5. Western blot for SYM10 antibody of iPHet and iPKO ESC cytoplasmic lysates 5 days after treatment with 4-OHT. Cyto, cytoplasmic fraction. ACTIN is used as a loading control. The absence of PRMT5 is shown in iPKO ESCs.

6. Pair-wise analysis of differential splicing events in each iPKO replicate relative to the paired iPHet control. A3SS, alternative 3′ splice site; A5SS, alternative 5′ splice site; MXE, mutual exclusive exons; RI, retained introns; SE, skipped exons.
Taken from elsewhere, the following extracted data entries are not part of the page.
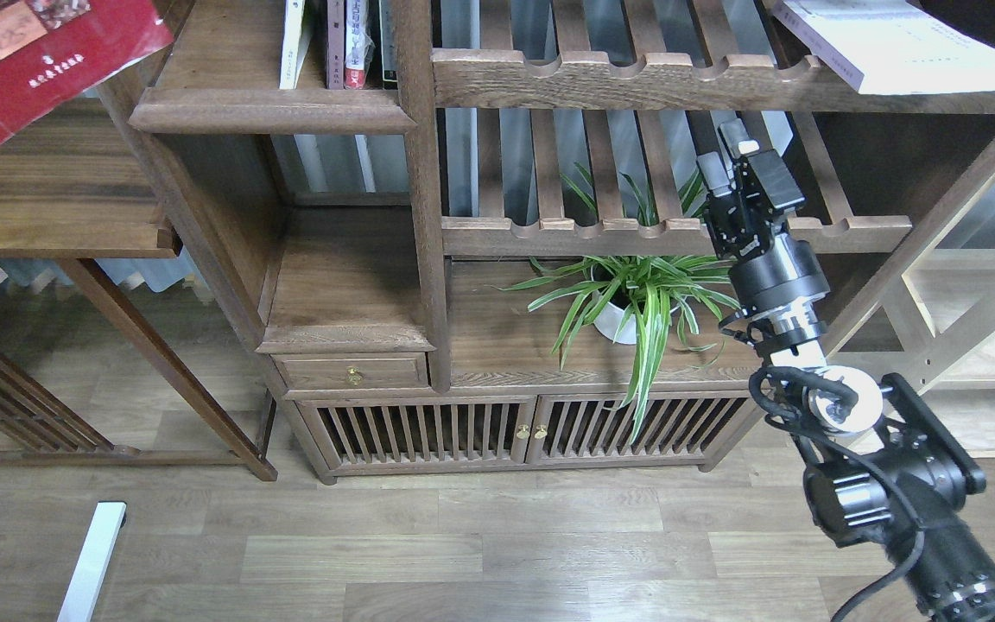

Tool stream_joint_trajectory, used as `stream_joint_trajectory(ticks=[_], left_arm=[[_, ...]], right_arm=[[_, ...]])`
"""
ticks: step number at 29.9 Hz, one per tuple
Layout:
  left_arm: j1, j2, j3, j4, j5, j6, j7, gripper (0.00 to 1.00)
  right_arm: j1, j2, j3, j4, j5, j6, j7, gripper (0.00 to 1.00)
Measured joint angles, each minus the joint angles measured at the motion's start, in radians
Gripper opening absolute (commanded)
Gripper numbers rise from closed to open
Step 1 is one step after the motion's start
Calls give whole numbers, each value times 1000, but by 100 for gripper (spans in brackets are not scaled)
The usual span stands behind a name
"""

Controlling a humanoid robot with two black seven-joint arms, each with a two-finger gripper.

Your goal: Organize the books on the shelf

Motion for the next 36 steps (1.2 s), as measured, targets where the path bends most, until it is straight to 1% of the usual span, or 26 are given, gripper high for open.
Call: stream_joint_trajectory(ticks=[5,10,13,20,27,30,32,36], left_arm=[[4,-13,-5,6,58,0,23,0],[-6,-46,16,6,137,0,27,0],[-27,-71,38,10,180,29,27,0],[-145,-121,110,23,296,195,27,0],[-268,-124,228,71,359,314,27,0],[-323,-131,291,83,390,392,27,0],[-350,-144,335,89,406,445,27,0],[-384,-176,392,101,469,511,27,0]], right_arm=[[0,-11,1,0,0,0,-1,67],[7,-21,1,1,1,0,-1,67],[9,-24,1,1,2,0,-1,66],[11,-25,0,1,2,0,-2,66],[13,-24,-1,1,3,0,-3,66],[13,-24,-1,1,3,0,-3,66],[13,-24,1,1,4,0,-3,66],[12,-26,17,-2,5,0,-4,66]])
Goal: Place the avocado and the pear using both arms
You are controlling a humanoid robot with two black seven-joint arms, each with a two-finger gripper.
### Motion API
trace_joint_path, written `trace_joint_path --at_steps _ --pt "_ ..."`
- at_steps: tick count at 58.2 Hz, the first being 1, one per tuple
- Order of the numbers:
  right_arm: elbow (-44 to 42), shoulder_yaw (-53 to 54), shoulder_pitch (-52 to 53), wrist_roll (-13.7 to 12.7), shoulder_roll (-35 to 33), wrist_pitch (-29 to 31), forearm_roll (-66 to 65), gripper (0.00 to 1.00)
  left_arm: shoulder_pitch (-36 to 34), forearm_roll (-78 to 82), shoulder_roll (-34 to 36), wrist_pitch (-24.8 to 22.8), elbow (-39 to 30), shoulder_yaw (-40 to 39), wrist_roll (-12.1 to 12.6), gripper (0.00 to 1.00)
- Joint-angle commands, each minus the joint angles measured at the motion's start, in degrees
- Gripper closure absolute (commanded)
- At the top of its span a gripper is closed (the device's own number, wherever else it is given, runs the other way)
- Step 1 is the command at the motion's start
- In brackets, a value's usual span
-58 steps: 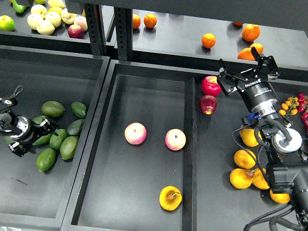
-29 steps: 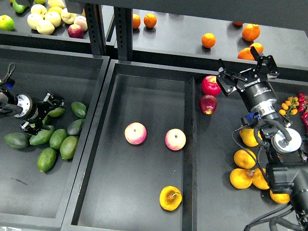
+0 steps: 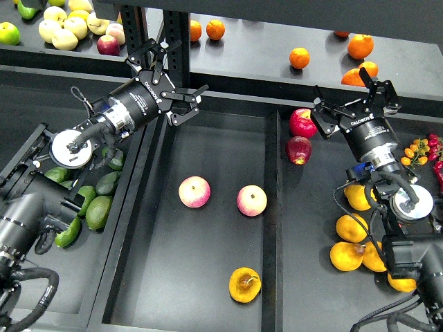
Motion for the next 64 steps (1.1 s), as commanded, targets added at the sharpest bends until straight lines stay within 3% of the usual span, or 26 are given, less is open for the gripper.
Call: trace_joint_path --at_steps 1,18,36,41,54,64 --pt "0.0 0.01 0.0 0.19 0.0 0.08 0.0 0.01 3.4 0.01 -0.53 4.4 -4.83 -3.68 -1.63 0.02" --pt "0.44 0.01 0.0 0.55 0.0 0.43 0.0 0.01 5.51 -0.08 -0.53 6.24 -8.96 -4.22 -9.02 0.01" --pt "0.26 -0.51 0.0 -0.33 0.0 0.17 -0.26 0.01 7.97 -0.34 -0.53 7.21 -10.98 -4.83 -9.55 0.01" --pt "0.35 -1.13 0.08 -2.18 0.0 -0.36 -1.58 0.01 8.06 -1.84 -0.53 7.21 -10.99 -4.83 -9.55 0.01" --pt "1.58 -12.11 3.51 -14.45 -1.58 0.26 -3.17 0.01 8.06 -3.16 -0.53 7.13 -11.07 -4.74 -9.64 0.01" --pt "3.95 -25.64 7.2 -14.45 -11.42 0.61 -2.9 0.01 8.15 -3.16 -0.53 7.04 -11.34 -4.83 -9.55 0.01"
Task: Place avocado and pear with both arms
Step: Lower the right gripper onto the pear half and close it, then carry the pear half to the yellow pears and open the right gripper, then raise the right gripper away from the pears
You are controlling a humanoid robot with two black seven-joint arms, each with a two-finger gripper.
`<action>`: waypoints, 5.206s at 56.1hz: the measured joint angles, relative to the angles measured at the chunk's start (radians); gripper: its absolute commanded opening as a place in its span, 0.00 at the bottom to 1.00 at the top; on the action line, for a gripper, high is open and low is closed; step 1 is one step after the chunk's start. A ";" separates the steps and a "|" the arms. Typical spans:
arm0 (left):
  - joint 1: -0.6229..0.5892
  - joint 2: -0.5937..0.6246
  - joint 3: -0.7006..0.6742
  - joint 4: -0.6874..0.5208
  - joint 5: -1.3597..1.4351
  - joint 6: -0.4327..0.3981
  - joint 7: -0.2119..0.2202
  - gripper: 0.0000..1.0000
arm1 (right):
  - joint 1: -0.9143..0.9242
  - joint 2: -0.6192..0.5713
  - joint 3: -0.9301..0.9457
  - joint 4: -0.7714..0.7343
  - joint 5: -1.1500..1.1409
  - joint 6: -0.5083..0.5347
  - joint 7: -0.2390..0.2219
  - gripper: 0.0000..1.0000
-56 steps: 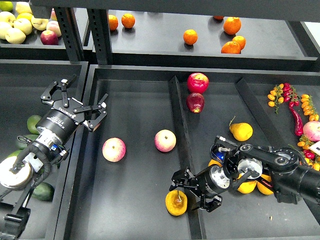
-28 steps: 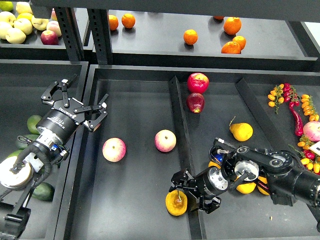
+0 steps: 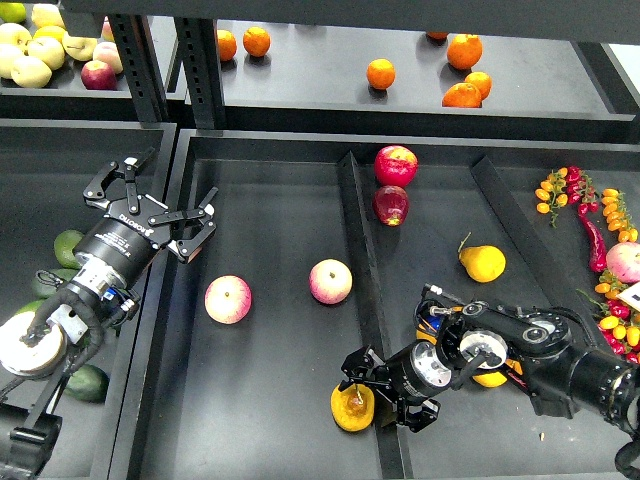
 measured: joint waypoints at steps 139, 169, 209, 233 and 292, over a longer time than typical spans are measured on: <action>0.003 0.000 0.011 0.000 0.001 0.000 0.003 1.00 | -0.105 -0.406 0.042 0.004 0.478 0.000 0.000 0.30; 0.003 0.000 0.017 0.000 0.002 0.000 0.002 1.00 | -0.107 -0.401 0.043 0.001 0.477 0.000 0.000 0.98; 0.017 0.000 0.012 0.000 0.003 0.001 0.000 1.00 | -0.131 -0.480 0.549 -0.002 0.546 0.000 0.000 1.00; 0.028 0.000 0.016 0.000 0.002 0.002 -0.001 1.00 | -0.214 -0.162 1.069 0.005 0.540 0.000 0.000 1.00; 0.036 0.000 0.004 0.000 0.002 0.002 -0.003 1.00 | -0.622 0.138 1.402 0.341 0.286 0.000 0.361 1.00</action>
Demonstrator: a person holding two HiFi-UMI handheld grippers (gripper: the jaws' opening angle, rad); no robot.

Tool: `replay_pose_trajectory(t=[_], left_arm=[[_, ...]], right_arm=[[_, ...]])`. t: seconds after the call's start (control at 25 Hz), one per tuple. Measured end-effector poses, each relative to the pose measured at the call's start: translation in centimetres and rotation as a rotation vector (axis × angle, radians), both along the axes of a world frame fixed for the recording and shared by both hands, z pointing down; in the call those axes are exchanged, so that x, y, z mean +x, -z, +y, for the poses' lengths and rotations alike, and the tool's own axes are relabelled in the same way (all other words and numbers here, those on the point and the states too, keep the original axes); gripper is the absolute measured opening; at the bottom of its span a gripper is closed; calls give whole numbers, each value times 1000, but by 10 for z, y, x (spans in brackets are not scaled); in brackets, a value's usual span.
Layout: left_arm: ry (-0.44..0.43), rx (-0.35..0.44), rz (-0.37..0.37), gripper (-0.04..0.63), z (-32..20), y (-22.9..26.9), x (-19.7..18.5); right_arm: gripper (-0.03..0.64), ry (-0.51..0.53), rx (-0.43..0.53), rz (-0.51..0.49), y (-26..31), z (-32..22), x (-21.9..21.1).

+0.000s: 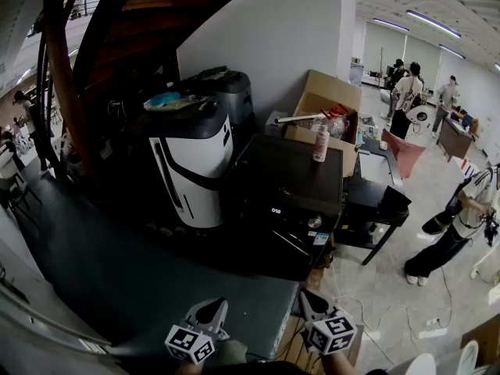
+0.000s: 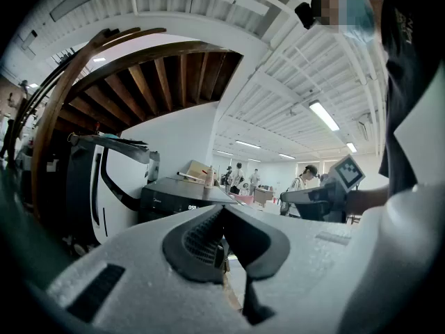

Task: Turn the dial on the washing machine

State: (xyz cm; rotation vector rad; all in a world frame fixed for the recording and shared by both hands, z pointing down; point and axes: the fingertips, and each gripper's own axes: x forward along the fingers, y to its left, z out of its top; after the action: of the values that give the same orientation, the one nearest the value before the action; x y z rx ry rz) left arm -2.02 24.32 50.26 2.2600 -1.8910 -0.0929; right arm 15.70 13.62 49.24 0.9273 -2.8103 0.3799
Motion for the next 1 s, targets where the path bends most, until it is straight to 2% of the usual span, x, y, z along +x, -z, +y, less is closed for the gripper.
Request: replay_pose_trajectory(t=[0.24, 0.36, 0.44, 0.52, 0.56, 0.68, 0.8, 1.0], left_arm=[[-3, 11, 21, 15, -11, -2, -8], [-26, 4, 41, 102, -24, -7, -14], [-42, 4, 48, 136, -38, -8, -22], [-64, 4, 54, 179, -55, -7, -33], [-73, 3, 57, 184, -64, -7, -39], [-106, 2, 58, 190, -90, -2, -57], [-144, -5, 61, 193, -116, 0, -74], [-220, -23, 57, 193, -163, -4, -103]], right_arm=[[2, 37, 7, -86, 7, -9, -12], [107, 19, 15, -105, 6, -23, -20], [133, -5, 20, -107, 6, -36, -27], [210, -34, 22, -97, 6, -51, -36], [227, -50, 21, -87, 5, -58, -40], [247, -99, 14, -73, 10, -79, -55], [249, -153, 3, -87, 20, -103, -69], [249, -212, 8, -53, 12, -140, -90]])
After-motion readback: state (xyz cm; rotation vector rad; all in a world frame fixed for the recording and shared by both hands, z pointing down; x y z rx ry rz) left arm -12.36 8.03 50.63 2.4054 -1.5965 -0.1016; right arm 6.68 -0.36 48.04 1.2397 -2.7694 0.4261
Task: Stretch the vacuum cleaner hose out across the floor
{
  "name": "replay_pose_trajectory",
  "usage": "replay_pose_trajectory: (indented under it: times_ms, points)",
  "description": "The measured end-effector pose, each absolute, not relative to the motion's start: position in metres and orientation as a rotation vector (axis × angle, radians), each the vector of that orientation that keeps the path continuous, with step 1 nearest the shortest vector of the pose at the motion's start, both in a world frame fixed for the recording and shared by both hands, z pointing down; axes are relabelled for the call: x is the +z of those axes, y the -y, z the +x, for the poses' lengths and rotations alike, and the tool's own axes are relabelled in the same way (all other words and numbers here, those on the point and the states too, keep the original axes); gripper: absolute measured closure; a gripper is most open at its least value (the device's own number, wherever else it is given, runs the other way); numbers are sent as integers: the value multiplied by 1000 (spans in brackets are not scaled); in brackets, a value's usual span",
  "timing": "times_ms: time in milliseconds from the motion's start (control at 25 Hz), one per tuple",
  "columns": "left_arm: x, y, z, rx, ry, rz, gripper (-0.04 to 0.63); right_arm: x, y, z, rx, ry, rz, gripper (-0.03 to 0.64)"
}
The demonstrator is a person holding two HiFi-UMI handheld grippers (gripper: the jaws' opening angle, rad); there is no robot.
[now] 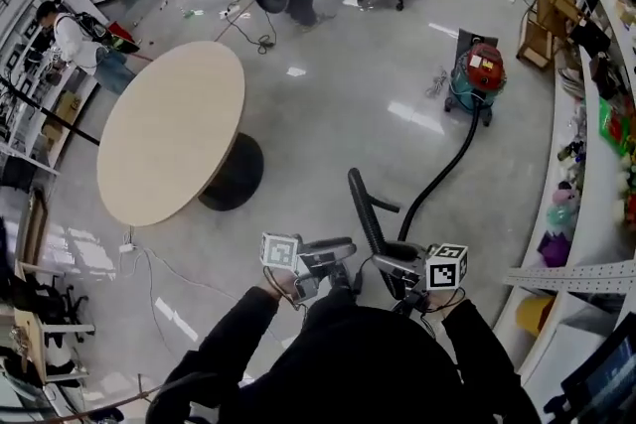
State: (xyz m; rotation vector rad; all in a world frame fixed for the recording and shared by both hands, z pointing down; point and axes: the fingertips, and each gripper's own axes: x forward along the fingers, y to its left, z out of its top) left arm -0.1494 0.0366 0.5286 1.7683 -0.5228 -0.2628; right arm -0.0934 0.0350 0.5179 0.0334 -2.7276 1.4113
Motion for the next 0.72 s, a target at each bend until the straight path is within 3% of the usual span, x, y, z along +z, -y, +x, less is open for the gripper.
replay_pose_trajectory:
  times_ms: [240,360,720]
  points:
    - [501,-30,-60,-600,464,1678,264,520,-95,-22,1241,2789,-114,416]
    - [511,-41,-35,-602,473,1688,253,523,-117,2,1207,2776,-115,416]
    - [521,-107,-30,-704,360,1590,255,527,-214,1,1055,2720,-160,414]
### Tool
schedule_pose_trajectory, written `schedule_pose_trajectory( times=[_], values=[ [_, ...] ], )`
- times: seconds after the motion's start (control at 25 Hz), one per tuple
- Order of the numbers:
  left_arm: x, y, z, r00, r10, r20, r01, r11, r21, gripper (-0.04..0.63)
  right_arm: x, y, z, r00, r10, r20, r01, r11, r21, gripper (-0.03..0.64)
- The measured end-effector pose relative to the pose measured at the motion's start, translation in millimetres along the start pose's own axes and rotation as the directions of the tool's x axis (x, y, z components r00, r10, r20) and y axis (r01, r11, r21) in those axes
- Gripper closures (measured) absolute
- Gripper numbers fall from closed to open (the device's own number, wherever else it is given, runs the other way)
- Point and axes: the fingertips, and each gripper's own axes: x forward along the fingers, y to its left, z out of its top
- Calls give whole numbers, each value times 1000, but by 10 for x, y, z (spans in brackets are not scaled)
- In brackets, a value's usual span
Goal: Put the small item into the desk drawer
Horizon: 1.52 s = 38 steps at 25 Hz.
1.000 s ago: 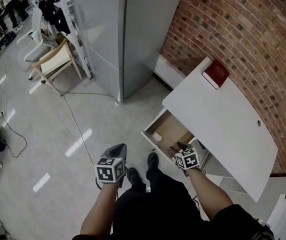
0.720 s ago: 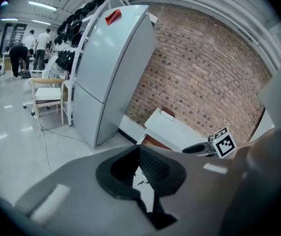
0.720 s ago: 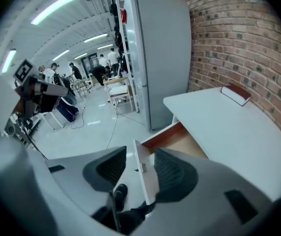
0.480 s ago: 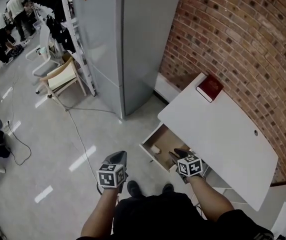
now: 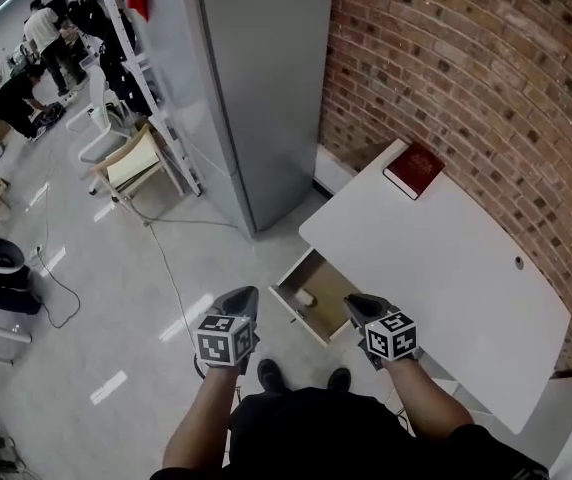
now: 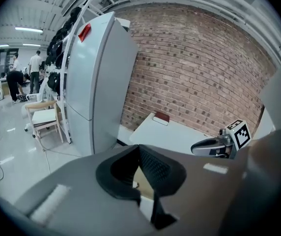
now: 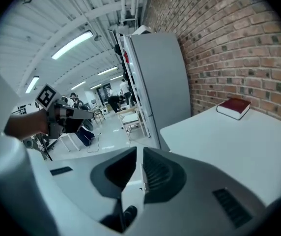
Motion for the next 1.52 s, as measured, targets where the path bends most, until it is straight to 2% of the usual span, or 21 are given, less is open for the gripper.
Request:
schedule_pose_trajectory(
  times=[0.28,0.52,0.72,1.04,1.2,1.4,1.52],
  values=[
    [22,-459,262,999,22,37,-25,998,64,583,-480,-252,200,996,35,85,-34,999,-14,584],
    [36,-802,533,996,-13,83,2,991,131,583,-789,-377,448,988,44,148,-36,998,-61,598],
    [-34,-955,860,990,-42,136,16,983,184,583,-1027,-313,842,967,67,246,-45,995,-94,602],
    [-311,-1044,1305,969,-87,230,30,971,239,583,-1327,-53,1479,911,99,400,-29,984,-177,603],
    [-402,-948,1404,962,-78,261,10,967,253,583,-1424,42,1658,886,99,453,-10,981,-195,603],
    [-422,-716,1441,958,-42,283,-25,973,228,583,-1430,3,1759,871,74,486,17,983,-181,604],
    [-401,-579,1441,955,-15,295,-48,978,204,583,-1395,-42,1772,872,54,487,34,985,-171,604]
  ],
)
7. Venn diagram of pair-wise analysis of MATS, showing overlapping differential splicing events among replicates.

8. Representative GO terms for common differentially spliced genes identified in three out of four replicate pairs.

9. Reverse transcript (RT) PCR validation of aberrant splicing events in Mdm4 and Ehmt2. SE, skipped exon. PCR is performed among at least three replicates for each locus. Electrophoresis image was quantified using ImageJ software. **P = 0.0046, ***P = 0.0006.

10. Representative flow plot of sorting cKIT⁺/SSEA1⁺ PGCs (red box) at E10.5 using FACS (shown is an embryo with genotype Prmt5^fl/fl;creER with 4-OHT injection at E6.5).

11. Sorted PGC numbers among control iPHet (Prmt5^fl/+;creER) and mutant iPKO (Prmt5^fl/fl;creER). *P = 0.0486.

12. PCR validation of aberrant splicing events in Mdm4 and Ehmt2 using cDNA reverse-transcribed and amplified from FACS-sorted PGCs (individual embryos) using the NuGEN Ovation RNA Amp System V2. SE, skipped exon. PCR was performed among one control (Prmt5^fl/+;creER) and two mutants (Prmt5^fl/fl;creER).